* **What is expected**
Go over the lines below, and when one contains the word "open", copy it.
------
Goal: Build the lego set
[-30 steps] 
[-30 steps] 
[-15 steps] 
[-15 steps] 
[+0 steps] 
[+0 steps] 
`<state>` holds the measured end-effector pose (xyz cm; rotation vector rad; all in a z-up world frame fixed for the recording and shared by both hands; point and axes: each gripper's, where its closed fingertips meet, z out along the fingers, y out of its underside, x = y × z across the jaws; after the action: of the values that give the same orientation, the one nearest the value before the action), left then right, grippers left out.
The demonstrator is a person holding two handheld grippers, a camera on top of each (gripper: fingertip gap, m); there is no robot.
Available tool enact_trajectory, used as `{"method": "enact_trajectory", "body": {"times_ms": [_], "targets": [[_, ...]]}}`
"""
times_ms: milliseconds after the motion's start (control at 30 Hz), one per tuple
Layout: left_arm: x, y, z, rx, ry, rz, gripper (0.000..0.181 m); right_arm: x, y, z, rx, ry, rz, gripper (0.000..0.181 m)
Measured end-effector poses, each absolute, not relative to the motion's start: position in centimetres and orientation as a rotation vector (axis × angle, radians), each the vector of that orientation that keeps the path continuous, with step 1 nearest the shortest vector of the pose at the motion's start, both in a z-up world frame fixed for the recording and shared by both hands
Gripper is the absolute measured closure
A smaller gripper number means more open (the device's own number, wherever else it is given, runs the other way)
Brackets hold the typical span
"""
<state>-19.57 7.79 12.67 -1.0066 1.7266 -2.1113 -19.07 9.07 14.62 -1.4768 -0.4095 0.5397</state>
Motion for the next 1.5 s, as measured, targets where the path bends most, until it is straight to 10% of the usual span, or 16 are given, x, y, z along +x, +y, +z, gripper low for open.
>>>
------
* **Response area**
A smaller gripper number means more open (the device's own number, wherever else it is given, runs the other way)
Motion for the next 1.5 s, as measured, targets where the path bends most, until it is straight to 10% of the usual span, or 16 are given, x, y, z along +x, +y, +z, gripper low for open.

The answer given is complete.